Chapter 101

Can You Paint by Number?

An infinitely long strip of canvas, $1$ cm wide, is divided into $1\times1$ squares. Each square is independently labelled $0$ or $1$ with equal probability, then painted red for $0$ and blue for $1$ . A cluster is a maximal run of same-coloured squares. On average, how large is a cluster?
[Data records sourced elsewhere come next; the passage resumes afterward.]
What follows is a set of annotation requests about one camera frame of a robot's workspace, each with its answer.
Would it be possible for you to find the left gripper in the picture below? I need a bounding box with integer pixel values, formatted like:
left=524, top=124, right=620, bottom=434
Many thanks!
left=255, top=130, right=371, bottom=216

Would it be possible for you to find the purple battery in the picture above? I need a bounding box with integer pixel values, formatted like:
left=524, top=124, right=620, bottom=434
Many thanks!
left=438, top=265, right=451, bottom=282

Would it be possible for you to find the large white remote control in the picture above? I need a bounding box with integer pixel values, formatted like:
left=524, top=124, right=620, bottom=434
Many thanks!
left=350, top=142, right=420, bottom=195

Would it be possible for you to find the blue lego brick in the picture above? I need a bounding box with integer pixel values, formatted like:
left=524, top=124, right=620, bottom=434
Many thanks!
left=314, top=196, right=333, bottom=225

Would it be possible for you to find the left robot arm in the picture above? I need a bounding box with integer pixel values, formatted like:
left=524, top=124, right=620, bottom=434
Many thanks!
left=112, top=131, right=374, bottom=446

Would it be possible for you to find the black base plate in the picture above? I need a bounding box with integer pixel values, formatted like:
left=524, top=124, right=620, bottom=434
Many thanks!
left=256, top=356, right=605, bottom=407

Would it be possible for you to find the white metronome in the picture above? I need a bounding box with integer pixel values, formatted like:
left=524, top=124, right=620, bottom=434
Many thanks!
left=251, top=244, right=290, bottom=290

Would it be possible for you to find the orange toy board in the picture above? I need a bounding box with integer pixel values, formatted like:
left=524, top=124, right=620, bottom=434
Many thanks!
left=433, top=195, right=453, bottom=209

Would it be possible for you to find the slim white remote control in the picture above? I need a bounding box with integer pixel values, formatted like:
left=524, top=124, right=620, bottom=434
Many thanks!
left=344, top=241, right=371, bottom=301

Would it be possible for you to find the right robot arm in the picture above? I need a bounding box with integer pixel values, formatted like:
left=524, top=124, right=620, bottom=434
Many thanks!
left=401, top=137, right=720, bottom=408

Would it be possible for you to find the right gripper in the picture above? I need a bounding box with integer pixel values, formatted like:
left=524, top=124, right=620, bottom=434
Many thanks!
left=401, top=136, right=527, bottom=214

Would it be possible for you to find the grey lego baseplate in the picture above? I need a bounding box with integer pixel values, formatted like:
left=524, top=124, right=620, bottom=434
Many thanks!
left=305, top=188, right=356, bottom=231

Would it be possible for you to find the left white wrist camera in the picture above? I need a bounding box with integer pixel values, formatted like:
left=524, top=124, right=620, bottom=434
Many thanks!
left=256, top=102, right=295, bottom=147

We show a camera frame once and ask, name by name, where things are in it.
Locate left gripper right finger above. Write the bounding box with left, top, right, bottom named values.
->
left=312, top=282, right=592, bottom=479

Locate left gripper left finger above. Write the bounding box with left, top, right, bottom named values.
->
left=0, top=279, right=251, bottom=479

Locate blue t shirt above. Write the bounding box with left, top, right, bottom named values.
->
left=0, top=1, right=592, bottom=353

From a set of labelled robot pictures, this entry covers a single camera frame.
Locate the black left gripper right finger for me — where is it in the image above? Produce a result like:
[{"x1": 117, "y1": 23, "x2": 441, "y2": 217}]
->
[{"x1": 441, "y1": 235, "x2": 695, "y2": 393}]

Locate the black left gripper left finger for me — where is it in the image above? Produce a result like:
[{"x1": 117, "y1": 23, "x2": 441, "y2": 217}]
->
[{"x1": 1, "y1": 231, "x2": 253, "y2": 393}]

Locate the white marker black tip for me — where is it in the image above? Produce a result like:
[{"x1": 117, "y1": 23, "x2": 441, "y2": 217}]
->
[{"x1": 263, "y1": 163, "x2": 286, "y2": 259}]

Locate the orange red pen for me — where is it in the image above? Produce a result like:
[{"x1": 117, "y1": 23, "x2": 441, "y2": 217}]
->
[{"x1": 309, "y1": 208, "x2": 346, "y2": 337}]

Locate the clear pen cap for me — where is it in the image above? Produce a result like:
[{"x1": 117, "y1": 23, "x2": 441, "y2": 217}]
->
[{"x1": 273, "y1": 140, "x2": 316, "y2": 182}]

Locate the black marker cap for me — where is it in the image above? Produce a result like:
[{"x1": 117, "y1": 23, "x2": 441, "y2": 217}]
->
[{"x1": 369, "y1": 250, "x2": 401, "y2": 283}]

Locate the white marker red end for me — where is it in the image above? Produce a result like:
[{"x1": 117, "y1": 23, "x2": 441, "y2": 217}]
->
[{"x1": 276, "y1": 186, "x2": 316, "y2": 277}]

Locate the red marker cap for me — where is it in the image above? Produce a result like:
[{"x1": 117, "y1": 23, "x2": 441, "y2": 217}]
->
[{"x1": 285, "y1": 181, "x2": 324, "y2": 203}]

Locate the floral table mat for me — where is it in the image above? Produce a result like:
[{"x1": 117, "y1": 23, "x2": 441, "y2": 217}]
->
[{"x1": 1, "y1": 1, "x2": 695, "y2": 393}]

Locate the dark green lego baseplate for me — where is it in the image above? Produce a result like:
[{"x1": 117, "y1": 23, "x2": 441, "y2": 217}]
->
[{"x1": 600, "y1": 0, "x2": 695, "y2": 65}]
The Fiddler, Zach Wissner-Gross, April 5, 2024(original post)

Solution

A cluster is a run of identical fair coin flips. Reading along the strip, once a cluster has begun each following square continues it with probability $\tfrac12$ and ends it with probability $\tfrac12$ , so a cluster’s length is geometric with mean $1/\tfrac12=2$ . The same count from the other side: each square starts a new cluster exactly when it differs from its left neighbour, which happens half the time, so there is one cluster for every two squares. Either way the average cluster size is $\boxed{2}.$

The computation

Lay down a long random strip and count clusters directly as one more than the number of colour changes between adjacent squares; the strip length divided by that count is the average size.

import numpy as np
rng = np.random.default_rng(0)
g = rng.integers(0, 2, size=4_000_000)
breaks = 1 + np.count_nonzero(g[1:] != g[:-1])     # number of clusters
print(len(g) / breaks)                              # ~2.0

Extra Credit

Now the strip is $2$ cm wide, a $2\times\infty$ grid, with squares adjacent only across shared edges. What is the average cluster size?

Solution

In two dimensions a run-length count no longer works, because a cluster can branch. Euler’s formula does, though. For the graph whose vertices are the cells of one colour and whose edges join same-coloured edge-neighbours, the number of connected pieces is $\#\text{clusters}=V-E_{\text{same}}+F,$ where $F$ counts the independent cycles, which on this grid are exactly the monochromatic $2\times2$ blocks (a filled square encloses one face). Take expectations per column of the $2\times\infty$ strip: $V=2$ cells; the same-colour edges average $\tfrac12$ (the one vertical pair) plus $2\cdot\tfrac12$ (the two horizontal pairs reaching the next column); and a given $2\times2$ block is all one colour with probability $\tfrac18$ . So each column contributes $\mathbb{E}[\#\text{clusters}]\to 2-\tfrac32+\tfrac18=\tfrac58$ clusters. With two cells per column, the average cluster size is $2\big/\tfrac58$ : $\boxed{\tfrac{16}{5}=3.2.}$

The computation

Generate a tall random $2\times L$ strip and flood-fill its four-connected same-colour clusters, then divide the cell count by the number of clusters.

import numpy as np
from collections import deque
def avg_cluster(L, seed):                           # 2 x L strip, 4-connected clusters
    rng = np.random.default_rng(seed); g = rng.integers(0, 2, size=(2, L))
    seen = np.zeros_like(g, bool); n = 0
    for i in range(2):
        for j in range(L):
            if not seen[i, j]:
                n += 1; c = g[i, j]; q = deque([(i, j)]); seen[i, j] = True
                while q:
                    a, b = q.popleft()
                    for da, db in ((1, 0), (-1, 0), (0, 1), (0, -1)):
                        x, y = a + da, b + db
                        if 0 <= x < 2 and 0 <= y < L and not seen[x, y] and g[x, y] == c:
                            seen[x, y] = True; q.append((x, y))
    return 2 * L / n
print(avg_cluster(3_000_000, 0))                    # ~3.200